SPINAL MAN AFTER BRAIN DEATH
THE UNILATERAL EXTENSION-PRONATION REFLEX OF THE UPPER LIMB AS AN ULTIMATE INDICATOR OF BRAIN DEATH

E. O. Jorgensen
Medical Department P, The Copenhagen City Hospital, Bispebjerg Hospital, DK-2400 NV.
DENMARK
Definition and diagnosis of brain death. Brain death is defined by the irreversible cessation of brain functions. Two decades ago, it was commonly stated that the diagnosis of brain death could only be made when repeated clinical investigations had established irremediable losses of both cranial nerve reflexes and electrocortical activity and serial cerebral (four vessel) angiographies had demonstrated no venous filing within the brain to ascertain that conditions for brain life were no longer present. Nowadays, it has become widely accepted that the critical component of brain death is death of the brain stem; and, that brain stem death is reliably diagnosed at the bedside when specific requirements are fulfilled : (a) The patient must be unresponsive and on a ventilator as a consequence of a know structutal brain lesion, (b) reversible cause of brain stem dysfunction (such as drug intoxication, hypothermia and metabolic disorders) must be excluded, and (c) each of two examinations separated by hours must show no cranial nerve reflex activity and persistent apnoea; neither EEG nor cerebral angiography are needed. However, the diagnosis of brain death can be ascertained by a simple test for autonomous spinal activities which are unique in the sense that they emerge exclusively after brain death: the unilateral extension-pronation reflex of the upper limb as an ultimate indicator of brain death.

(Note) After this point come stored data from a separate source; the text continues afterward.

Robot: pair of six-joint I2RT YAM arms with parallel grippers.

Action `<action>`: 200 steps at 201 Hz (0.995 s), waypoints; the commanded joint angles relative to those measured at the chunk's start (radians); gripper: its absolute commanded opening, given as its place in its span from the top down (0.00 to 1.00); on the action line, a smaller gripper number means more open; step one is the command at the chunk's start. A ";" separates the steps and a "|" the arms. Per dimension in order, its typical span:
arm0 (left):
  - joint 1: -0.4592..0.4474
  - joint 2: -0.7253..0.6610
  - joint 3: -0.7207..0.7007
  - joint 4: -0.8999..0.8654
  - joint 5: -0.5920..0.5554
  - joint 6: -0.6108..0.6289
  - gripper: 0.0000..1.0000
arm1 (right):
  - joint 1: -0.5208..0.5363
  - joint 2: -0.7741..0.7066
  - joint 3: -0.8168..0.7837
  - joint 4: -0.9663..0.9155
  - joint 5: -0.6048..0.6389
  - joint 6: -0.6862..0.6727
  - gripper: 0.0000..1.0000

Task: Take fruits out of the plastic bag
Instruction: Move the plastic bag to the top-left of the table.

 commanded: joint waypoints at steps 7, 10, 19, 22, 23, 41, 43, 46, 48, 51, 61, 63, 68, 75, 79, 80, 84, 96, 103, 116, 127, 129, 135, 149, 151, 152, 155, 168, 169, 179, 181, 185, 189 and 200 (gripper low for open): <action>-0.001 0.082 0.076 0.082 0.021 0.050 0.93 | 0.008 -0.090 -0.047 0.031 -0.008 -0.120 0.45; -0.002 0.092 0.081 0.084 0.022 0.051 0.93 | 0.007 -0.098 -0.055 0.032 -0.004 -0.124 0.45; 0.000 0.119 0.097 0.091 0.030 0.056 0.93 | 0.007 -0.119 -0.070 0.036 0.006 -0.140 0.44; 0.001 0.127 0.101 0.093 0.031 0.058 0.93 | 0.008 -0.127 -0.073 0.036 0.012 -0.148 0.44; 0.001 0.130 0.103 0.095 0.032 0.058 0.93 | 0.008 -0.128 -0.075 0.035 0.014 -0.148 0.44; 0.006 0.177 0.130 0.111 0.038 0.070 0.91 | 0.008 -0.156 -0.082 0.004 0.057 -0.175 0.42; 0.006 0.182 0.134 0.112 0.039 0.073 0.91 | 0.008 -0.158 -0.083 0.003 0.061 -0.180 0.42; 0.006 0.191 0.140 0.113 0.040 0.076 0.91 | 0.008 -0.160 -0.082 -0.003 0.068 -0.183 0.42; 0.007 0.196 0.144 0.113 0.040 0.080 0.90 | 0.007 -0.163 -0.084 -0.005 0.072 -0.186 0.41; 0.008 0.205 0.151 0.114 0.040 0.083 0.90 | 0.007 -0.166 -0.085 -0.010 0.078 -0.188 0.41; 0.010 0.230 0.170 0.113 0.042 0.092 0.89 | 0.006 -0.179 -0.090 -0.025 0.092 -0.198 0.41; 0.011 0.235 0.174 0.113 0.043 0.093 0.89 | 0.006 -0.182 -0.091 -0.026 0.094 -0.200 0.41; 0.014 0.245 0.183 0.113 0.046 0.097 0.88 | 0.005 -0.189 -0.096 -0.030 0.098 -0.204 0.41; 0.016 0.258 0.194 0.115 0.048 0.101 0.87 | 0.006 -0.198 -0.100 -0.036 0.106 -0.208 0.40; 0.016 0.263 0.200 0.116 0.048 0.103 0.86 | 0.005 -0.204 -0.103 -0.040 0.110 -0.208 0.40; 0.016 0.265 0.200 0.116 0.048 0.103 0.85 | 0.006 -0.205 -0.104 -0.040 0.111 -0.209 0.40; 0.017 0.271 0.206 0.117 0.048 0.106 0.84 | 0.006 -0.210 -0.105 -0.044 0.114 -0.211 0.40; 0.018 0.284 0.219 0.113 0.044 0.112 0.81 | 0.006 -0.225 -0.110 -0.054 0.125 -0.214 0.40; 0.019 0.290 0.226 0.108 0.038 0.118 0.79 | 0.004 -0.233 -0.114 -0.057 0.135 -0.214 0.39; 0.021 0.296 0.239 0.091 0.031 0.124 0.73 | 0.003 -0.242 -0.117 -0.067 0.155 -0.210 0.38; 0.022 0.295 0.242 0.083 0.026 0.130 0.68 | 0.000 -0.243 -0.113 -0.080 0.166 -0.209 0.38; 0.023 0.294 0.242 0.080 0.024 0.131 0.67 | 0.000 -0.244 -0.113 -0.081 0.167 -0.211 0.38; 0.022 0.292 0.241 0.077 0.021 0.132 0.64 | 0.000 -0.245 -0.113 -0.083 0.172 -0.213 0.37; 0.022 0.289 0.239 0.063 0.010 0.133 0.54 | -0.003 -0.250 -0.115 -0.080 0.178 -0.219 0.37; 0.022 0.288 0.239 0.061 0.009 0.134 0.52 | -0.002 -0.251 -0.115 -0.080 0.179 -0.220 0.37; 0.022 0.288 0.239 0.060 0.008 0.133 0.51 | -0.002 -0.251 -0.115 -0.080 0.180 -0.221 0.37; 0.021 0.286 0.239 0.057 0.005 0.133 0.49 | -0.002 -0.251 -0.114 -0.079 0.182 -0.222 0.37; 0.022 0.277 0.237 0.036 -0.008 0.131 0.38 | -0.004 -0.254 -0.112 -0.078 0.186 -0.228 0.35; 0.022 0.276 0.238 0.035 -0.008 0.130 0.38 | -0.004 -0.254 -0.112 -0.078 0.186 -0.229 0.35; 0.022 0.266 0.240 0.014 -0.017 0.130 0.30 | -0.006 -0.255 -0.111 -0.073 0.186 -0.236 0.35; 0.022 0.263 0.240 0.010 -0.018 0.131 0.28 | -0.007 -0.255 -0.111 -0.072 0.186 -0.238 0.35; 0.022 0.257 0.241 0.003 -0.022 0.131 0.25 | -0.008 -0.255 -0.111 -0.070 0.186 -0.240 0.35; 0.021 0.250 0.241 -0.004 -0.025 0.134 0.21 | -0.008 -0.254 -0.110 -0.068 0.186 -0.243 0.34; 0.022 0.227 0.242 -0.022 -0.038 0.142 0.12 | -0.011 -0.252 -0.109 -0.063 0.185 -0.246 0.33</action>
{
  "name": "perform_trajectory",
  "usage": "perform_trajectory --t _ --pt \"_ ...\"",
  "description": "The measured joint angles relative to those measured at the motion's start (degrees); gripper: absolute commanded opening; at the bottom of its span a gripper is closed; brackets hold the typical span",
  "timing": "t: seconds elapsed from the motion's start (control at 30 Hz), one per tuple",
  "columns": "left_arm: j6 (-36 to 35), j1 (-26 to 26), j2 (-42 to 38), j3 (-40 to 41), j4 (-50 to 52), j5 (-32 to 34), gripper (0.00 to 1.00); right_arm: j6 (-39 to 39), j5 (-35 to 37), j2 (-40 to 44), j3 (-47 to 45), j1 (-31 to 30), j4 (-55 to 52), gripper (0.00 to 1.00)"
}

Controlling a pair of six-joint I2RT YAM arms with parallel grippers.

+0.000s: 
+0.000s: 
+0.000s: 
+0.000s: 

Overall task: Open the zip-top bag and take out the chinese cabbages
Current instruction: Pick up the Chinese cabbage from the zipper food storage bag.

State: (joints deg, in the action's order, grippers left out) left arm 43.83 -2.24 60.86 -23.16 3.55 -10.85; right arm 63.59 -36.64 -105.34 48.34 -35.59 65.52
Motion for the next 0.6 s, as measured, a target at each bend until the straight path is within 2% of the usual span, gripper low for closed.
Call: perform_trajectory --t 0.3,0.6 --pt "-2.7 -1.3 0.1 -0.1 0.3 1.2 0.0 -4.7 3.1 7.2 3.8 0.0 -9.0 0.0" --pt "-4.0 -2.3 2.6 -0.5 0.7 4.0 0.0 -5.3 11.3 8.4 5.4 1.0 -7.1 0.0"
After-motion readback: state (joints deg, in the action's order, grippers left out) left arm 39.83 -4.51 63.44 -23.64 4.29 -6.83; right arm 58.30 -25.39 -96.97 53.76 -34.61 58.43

THE BRAIN DEATH STATE IN MEDICAL SCIENCES

K. Takeuchi and T. Shiogai Department of Neurosurgery, Kyorin University
School of Medicine, Mitaka, Tokyo 181, Japan
Since H. Cushing originally described the state of brain death in 1902, in terms of the field of medical science, brain death has a history of nearly one full century. In many cases, since the brain death state frequently follows severe increased intracranial pressure, nearly every neurosurgeon has experienced it. In addition, neurologist, emergency care physicians and intensivists may also experience the brain death state. It is unlikely, however, that all clinicians will encounter this condition. Thus, there are still a significant number of persons even in the medical profession that lack a correct awareness of this condition. Needless to say, there is even greater confusion among members of general public. In Japan discussions on brain death have not progressed yet, since our first and only occasion of heart transplantation in 1968. The same ideas are repeatedly taken up over and over again. As the authors themselves have witnessed the course that has been followed thus far, we have no choice but to think that a similar situation will most likely continue in the future as well.